Hongqi E-HS9 to duży elektryczny SUV z kabiną mieszczącą maksymalnie 6 lub 7 pasażerów. Samochód może zostać wyposażony w baterię o pojemności 84 (76,5) lub 99 (90) kWh, pierwsza oferuje 396 jednostek, druga 465 jednostek zasięgu WLTP, co powinno się przełożyć na odpowiednio 338 lub 397 kilometrów realnie w trybie mieszanym. Moc Hongqi E-HS9 wynosi 405 kW/551 KM, moment obrotowy to 670 Nm (wersje Premium i Exclusive), te parametry wystarczą ponoć, żeby rozpędzić wielkiego SUV-a do 100 km/h w 4,9 sekundy. Najsłabsza wersja ma 320 kW/435 KM. E-HS9 wygląda pretensjonalnie i z pewnością właśnie o to chodziło: żeby dać nabywcom namiastkę elektrycznego Rolls-Royce’a.
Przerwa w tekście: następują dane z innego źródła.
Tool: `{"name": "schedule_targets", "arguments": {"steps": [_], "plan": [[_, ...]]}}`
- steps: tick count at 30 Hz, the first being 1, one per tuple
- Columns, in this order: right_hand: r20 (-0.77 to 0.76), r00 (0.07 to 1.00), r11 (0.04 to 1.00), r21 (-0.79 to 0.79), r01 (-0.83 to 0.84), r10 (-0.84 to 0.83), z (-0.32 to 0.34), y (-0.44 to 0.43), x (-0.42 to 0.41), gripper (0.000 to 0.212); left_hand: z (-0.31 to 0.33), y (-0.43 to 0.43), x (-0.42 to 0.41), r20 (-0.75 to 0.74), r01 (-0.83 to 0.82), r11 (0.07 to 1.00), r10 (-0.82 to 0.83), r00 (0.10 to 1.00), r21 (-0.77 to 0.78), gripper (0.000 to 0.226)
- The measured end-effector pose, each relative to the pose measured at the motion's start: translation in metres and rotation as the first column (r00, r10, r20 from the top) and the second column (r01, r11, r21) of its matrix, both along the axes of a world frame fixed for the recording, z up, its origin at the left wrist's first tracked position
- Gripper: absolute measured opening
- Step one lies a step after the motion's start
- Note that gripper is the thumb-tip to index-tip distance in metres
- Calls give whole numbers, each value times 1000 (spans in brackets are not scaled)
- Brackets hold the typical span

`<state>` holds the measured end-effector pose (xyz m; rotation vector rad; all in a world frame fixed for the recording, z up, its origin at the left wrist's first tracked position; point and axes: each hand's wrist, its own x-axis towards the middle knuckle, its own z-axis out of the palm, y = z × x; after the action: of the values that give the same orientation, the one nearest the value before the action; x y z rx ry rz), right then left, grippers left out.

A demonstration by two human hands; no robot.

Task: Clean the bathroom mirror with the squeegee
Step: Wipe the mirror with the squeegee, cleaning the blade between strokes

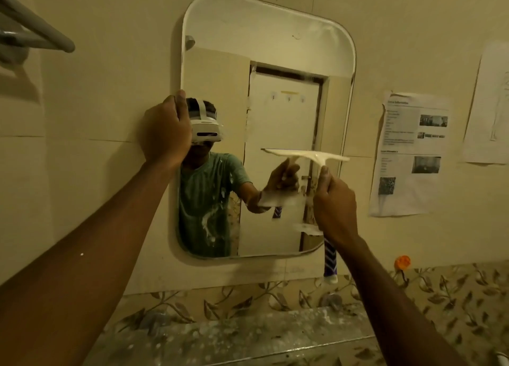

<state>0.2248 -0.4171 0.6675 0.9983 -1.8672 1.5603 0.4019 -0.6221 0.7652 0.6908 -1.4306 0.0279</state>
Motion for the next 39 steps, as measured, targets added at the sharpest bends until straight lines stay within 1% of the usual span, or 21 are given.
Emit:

Wymiary? Hongqi E-HS9 ma 3,11 metra rozstawu osi, 5,21 metra długości (!), 2,01 metra szerokości i 1,71 metra wysokości, więc na europejskich drogach będzie wzbudzał szacunek. Mniejszy od niego jest nawet Mercedes EQS SUV, który ma 5,13 metra długości i 1,96 metra szerokości. Pod względem mocy ładowania auto wypada słabiej niż EQS, rozpędza się do 140 kW. Ale obsługuje oddawanie energii zewnętrznym odbiornikom (V2L), technologię, której w Mercedesie nie uświadczymy.

Nasz Czytelnik, Pan Tadeusz, spotkał właściciela tego modelu na Superchargerze. Ów stwierdził, że to obecnie najkorzystniejszy duży elektryk w Norwegii i w dodatku w przyszłym roku [może] dostać baterię o pojemności przekraczającej 100 kWh. Zużycie energii z przyczepką ze skuterem wodnym to 28 kWh/100 km, bez przyczepki – 20-22 kWh/100 km. Nasz Czytelnik porównał możliwości auta do swojej Tesli Model 3 SR+, przypomniał też, że te zużycia dotyczą Norwegii, a więc kraju, w którym jeździ się raczej wolno.

Na oficjalnej stronie Hongqi znajduje się możliwość zapisania na jazdy testowe modelem, na liście znajdziemy m.in. Chiny, Kuwejt, Zjednoczone Emiraty Arabskie, Kambodżę czy Senegal, ale nie ma ani Norwegii, ani Holandii. Możliwe zatem, że debiut europejski jest dla marki nieco wstydliwy. Mimo tego przypominamy FAW Group, że Polska jest czwartym rynkiem w Europie, jeśli chodzi o liczbę sprzedawanych Maybachów. Taki Hongqi E-HS9 mógłby się u nas pozytywnie wyróżniać, podczas gdy produkcja Maybacha na bazie EQS SUV-a jeszcze nie wystartowała.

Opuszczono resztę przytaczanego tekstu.